Его сила тяготила его. Он смирился с этим.
И он был совсем не похож на отца. Как и Гаран с Кларой, как и Нэш, в конечном счете. Не все сыновья похожи на своих отцов. Каждый сам выбирает, каким станет человеком.
И не все дочери похожи на своих отцов. Каждая выбирает сама, каким станет чудовищем.
Файер посмотрела на свое лицо, прелесть которого внезапно размыло замутившими взгляд слезами. Она поморгала, прогоняя их.
– Я боялась стать Кансрелом, – вслух сказала она своему отражению. – Но я не Кансрел.

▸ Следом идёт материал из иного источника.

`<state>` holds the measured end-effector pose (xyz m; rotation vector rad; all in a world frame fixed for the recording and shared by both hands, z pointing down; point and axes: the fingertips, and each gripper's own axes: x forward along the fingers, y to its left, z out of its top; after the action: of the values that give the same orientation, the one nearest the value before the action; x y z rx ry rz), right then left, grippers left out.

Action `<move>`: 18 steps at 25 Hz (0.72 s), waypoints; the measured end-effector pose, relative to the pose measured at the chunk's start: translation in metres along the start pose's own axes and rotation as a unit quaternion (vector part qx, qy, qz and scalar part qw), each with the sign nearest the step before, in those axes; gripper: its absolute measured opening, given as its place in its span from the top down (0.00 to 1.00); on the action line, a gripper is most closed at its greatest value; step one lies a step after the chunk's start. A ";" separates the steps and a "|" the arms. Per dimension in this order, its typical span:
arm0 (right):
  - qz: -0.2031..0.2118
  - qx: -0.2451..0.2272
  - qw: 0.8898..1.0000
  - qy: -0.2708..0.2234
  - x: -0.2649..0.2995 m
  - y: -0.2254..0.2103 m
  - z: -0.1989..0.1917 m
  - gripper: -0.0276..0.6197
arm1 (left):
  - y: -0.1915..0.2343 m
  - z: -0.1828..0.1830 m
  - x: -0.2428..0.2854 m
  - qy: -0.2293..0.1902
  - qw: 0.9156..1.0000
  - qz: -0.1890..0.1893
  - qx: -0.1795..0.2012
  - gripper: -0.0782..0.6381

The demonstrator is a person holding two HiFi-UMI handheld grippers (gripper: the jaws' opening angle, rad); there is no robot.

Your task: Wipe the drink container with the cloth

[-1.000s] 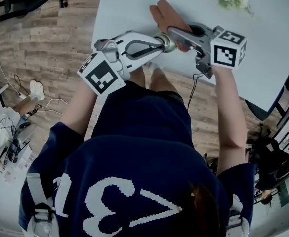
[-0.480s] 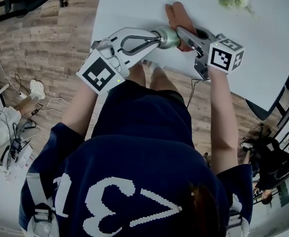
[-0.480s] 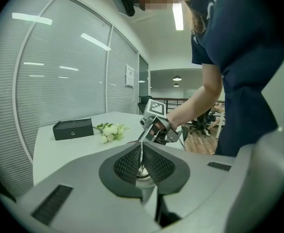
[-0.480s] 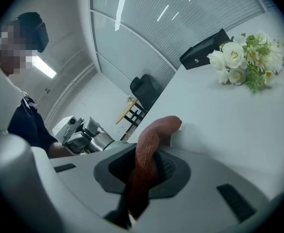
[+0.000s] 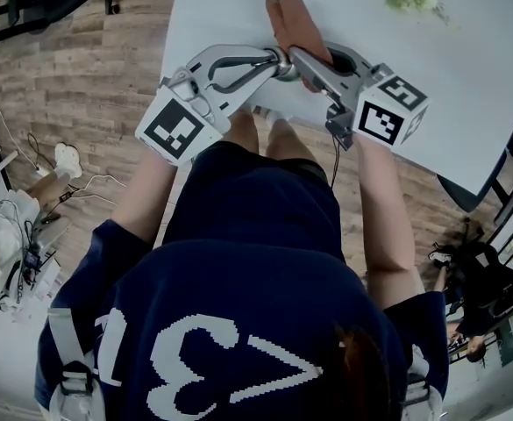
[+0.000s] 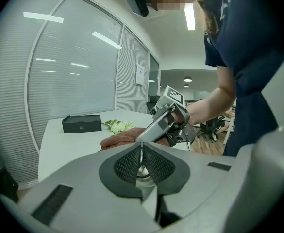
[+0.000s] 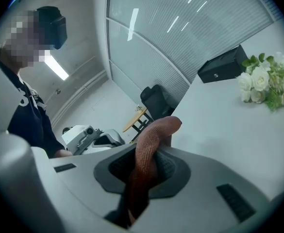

– Любой из нас мог бы сказать вам это, миледи, – раздался сбоку ласковый голос Музы.
Файер посмотрела на капитана своей охраны и рассмеялась, потому что знала теперь, что она не Кансрел, а лишь она сама. Не нужно ни за кем следовать, она сама будет выбирать дорогу. А потом смех оборвался, потому что внезапно ее привел в ужас путь, который она сейчас выбирала. Я не могу, подумала Файер. Я слишком опасна. Я только все испорчу.
«Нет, – тут же возразила она себе. – Я уже снова забываю, что я не Кансрел. С каждым следующим шагом я буду сама создавать себя. И быть может, собственная сила всегда будет ужасать меня, быть может, я никогда не стану тем, чем хотела бы стать.
Но я могу остаться здесь и сделать себя тем, чем должна стать.
Трата – преступление. Я использую свою силу, чтобы исправить то, что натворил Кансрел. Чтобы сражаться за Деллы».